→ **WHAT THE TASK ASKS**
Find and copy every line in the records that includes the string "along".

::: EXERCISE DATA :::

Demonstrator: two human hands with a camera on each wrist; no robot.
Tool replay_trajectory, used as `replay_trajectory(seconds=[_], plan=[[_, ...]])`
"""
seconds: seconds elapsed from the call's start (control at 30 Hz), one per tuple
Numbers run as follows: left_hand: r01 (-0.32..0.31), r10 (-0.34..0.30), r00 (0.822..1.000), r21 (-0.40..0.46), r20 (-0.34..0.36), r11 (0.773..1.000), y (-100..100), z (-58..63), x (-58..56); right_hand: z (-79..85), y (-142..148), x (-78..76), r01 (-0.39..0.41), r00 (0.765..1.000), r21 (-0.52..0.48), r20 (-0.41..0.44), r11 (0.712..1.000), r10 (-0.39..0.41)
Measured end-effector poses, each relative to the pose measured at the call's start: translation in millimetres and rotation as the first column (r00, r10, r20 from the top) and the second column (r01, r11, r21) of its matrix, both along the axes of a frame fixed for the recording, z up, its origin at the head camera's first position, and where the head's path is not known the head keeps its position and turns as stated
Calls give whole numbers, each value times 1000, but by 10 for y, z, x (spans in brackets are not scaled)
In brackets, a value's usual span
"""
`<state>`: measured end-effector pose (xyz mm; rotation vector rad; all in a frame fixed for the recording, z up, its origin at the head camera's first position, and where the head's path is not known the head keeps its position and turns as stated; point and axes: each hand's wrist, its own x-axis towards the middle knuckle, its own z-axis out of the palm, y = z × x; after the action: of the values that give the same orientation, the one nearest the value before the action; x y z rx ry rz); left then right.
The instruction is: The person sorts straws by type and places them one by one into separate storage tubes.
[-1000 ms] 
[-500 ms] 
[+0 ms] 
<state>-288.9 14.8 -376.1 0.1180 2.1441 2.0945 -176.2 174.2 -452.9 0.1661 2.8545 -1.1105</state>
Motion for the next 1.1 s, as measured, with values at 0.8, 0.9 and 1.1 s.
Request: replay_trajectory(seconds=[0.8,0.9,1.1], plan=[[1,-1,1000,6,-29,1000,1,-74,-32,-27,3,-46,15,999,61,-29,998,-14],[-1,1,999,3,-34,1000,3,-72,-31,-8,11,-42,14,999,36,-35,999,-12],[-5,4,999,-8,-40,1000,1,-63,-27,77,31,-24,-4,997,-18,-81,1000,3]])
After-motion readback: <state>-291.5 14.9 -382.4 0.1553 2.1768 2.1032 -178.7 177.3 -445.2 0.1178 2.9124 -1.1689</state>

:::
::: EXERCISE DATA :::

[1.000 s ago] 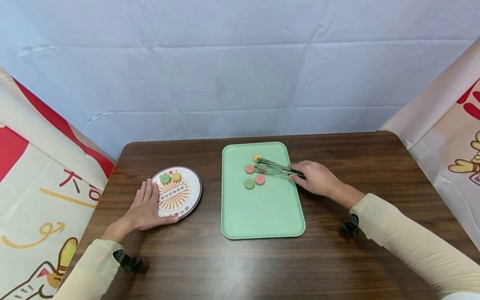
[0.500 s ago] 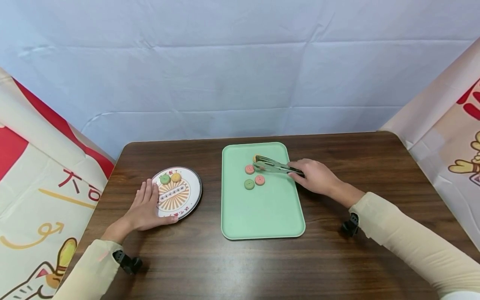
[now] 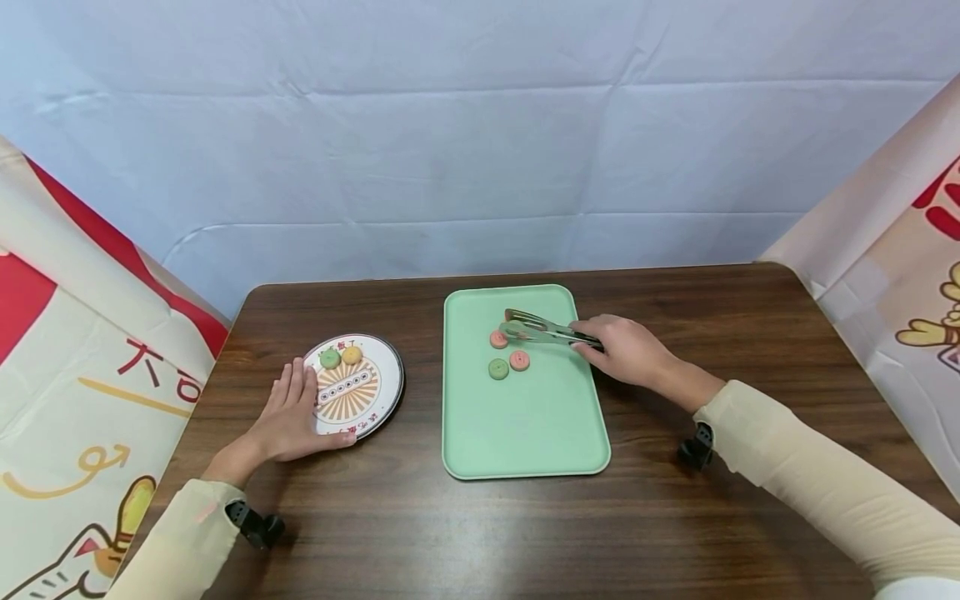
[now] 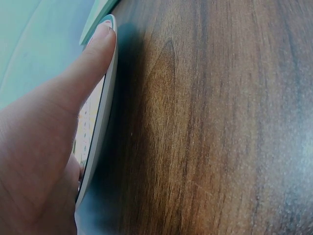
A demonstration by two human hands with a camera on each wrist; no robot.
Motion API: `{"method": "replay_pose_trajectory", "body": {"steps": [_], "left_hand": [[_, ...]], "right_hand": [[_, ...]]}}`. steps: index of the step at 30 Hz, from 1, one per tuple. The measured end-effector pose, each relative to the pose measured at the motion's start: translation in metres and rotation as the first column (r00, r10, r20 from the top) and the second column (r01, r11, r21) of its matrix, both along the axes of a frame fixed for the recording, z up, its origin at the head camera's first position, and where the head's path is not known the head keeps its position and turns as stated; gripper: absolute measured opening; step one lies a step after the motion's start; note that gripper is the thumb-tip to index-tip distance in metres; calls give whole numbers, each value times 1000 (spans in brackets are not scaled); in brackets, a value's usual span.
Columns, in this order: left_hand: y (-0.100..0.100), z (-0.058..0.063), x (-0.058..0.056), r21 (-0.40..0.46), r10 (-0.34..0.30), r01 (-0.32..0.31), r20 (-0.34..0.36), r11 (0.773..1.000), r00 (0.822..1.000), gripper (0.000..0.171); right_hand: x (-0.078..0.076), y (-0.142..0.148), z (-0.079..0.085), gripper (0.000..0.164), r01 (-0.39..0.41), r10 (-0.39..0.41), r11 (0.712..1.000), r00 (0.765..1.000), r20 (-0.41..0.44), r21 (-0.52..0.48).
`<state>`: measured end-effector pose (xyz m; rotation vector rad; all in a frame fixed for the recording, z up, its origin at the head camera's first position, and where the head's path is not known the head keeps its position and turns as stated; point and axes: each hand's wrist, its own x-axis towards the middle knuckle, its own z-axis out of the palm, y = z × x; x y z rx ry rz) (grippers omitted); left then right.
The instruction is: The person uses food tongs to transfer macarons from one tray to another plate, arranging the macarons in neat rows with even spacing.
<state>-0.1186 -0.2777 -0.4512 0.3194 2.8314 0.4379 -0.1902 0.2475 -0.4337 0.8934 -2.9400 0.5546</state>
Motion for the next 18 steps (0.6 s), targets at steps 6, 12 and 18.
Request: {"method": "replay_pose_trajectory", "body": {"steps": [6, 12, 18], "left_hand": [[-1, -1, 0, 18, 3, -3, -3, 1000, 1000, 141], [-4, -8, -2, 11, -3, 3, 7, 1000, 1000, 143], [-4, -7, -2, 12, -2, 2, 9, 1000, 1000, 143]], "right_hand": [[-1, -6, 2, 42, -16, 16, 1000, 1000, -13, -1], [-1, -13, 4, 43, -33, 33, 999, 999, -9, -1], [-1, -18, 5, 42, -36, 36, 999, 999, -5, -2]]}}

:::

→ **EXERCISE SOLUTION**
Measured end-effector poses, each relative to the pose measured at the call's start: translation in millimetres and rotation as the first column (r00, r10, r20 from the top) and the second column (r01, r11, r21) of its matrix, both along the axes of a frame fixed for the recording, z up, its origin at the head camera's first position, and where the head's path is not known the head keeps its position and turns as stated
Motion API: `{"method": "replay_pose_trajectory", "body": {"steps": [_], "left_hand": [[_, ...]], "right_hand": [[_, ...]]}}`. steps: index of the step at 30 Hz, from 1, one per tuple. The measured end-effector pose, each relative to the pose measured at the motion's start: translation in metres and rotation as the first column (r00, r10, r20 from the top) and the second column (r01, r11, r21) of its matrix, both along the axes of a frame fixed for the recording, z up, its origin at the head camera's first position, and where the head's path is not known the head keeps its position and turns as stated; gripper: absolute measured opening; step one lies a step after the motion's start; note that gripper is the thumb-tip to index-tip distance in metres; calls give whole numbers, each value times 1000 (spans in brackets are not scaled); in brackets, a value's usual span.

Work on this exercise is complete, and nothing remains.